Already several years before his post was created for the express purpose of “find[ing] out the so much-desired longitude of places for the perfecting the art of navigation,”5 Flamsteed was “esteeming [him] selfobliged” to publish predictions of the moon’s occultations of stars. In the process of computing these “annual preadmonitions of the lunar appearances,”6 he necessarily became very familiar with the various accounts of its motion. Since all were conspicuously inadequate, he took considerable interest in the news that the legendary Jeremiah Horrox had left writings pertaining to the lunar theory. Despite the fact that the material involved had been deemed so fragmentary as to be unworthy of publication in the Opera posthuma of Horrox—in press at the time—Flamsteed journeyed to Lancashire to look at it. What he found was two letters that together contained a sketch of the proposed model, some computing rules from which he was able to infer the mechanism, and some opinions as to the constants that would be appropriate. Intrigued by the scheme (which stemmed basically from Kepler’s ruminations on the subject and featured an elliptical orbit with a librating line of apsides and a variable eccentricity), Flamsteed brought the constants up-to-date and constructed enough tables to put the theory on trial. When observational comparison convinced him that “Bullialdus’s, Wing’s and Streete’s theories were erroneous, and Horrox’s near the truth,”7 he naturally relayed the information to Collins, and ultimately Wallis, who was editing Horrox’ works. The result was a last-minute inclusion of the lunar theory as reworked, tabulated, and elucidated by Flamsteed. Together with it was his defense of the equation of time, which restored it to its rightful status after three generations of confusion involving the annual equation of the lunar theory.
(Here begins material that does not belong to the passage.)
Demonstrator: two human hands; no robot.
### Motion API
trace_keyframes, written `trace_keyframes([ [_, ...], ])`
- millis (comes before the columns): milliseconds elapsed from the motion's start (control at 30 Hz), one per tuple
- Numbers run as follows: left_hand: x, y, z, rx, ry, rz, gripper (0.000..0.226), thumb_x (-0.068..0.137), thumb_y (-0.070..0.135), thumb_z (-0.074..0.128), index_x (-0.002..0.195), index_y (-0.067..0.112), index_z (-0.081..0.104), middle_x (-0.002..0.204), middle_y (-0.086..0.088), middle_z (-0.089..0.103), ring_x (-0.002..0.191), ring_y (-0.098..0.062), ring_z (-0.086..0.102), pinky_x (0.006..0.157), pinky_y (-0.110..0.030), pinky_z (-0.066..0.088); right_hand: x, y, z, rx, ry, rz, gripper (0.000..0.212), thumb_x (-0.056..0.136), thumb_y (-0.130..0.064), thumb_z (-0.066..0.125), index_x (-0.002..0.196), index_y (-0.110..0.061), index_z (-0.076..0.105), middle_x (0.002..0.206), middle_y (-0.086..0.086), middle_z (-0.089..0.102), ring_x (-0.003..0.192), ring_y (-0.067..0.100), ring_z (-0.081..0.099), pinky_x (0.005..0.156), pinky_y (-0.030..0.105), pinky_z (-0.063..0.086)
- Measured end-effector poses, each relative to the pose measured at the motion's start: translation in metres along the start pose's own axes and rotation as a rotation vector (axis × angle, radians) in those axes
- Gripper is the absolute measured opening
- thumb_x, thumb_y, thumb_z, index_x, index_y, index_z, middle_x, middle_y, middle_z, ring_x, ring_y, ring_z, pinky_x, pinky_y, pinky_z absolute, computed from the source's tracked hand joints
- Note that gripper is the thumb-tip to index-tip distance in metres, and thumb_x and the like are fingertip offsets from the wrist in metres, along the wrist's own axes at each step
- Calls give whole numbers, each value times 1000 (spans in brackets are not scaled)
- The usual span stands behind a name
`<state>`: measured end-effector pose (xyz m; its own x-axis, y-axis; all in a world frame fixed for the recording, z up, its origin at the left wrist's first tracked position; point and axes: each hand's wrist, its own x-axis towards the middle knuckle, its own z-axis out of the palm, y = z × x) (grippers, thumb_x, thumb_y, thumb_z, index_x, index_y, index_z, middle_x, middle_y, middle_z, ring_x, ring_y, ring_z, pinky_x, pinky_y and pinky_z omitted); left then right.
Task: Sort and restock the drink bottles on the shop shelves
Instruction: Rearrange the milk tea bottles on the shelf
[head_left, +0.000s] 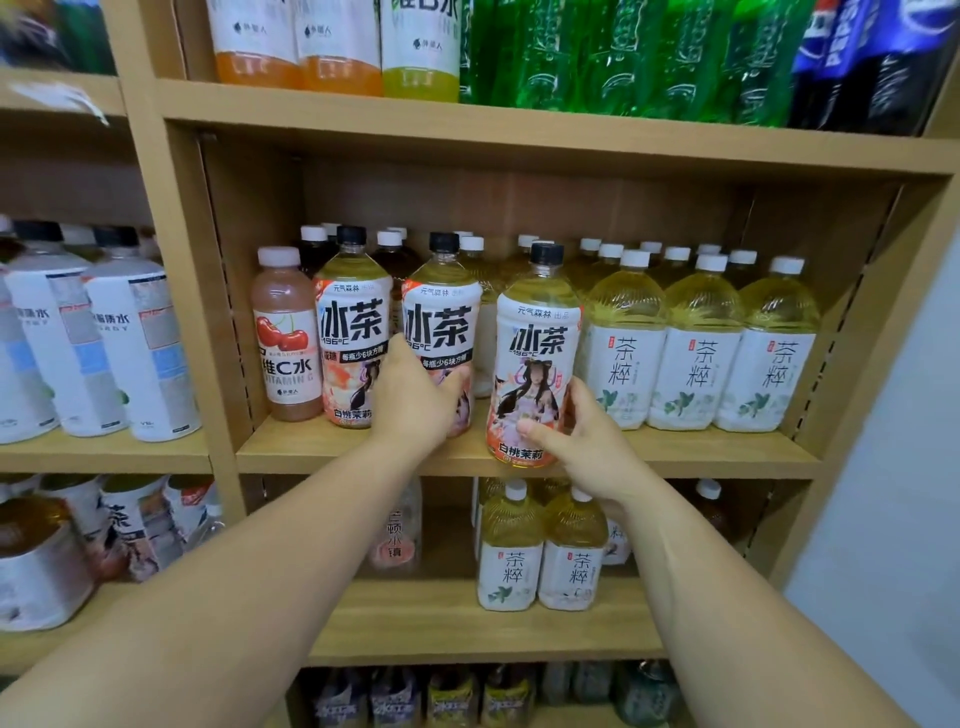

The lunar theory continued to occupy a special place in Flamsteed’s work throughout his life. As a result of intermittent reconsiderations of the subject, he revised Horrox’ orignial account at least three times: in 1680 for his Doctrine of the Sphere, in the late 1690’s, and again about 1703 after the publication of Newton’s second efforts on the theory. It was his model in terms of which Newton conceived the moon’s motion, his observations by means of which Newton improved the theory, and his incorporation of Newton’s revisions that rendered them subject to test, modification, and use. As late as 1746, Flamsteed’s last version was published in Lemonnier’s Institutions astronomiques. To his profound disappointment, however, neither it nor his similarly inspired work with the satellites of Jupiter ever achieved the accuracy requisite for longitude determinations.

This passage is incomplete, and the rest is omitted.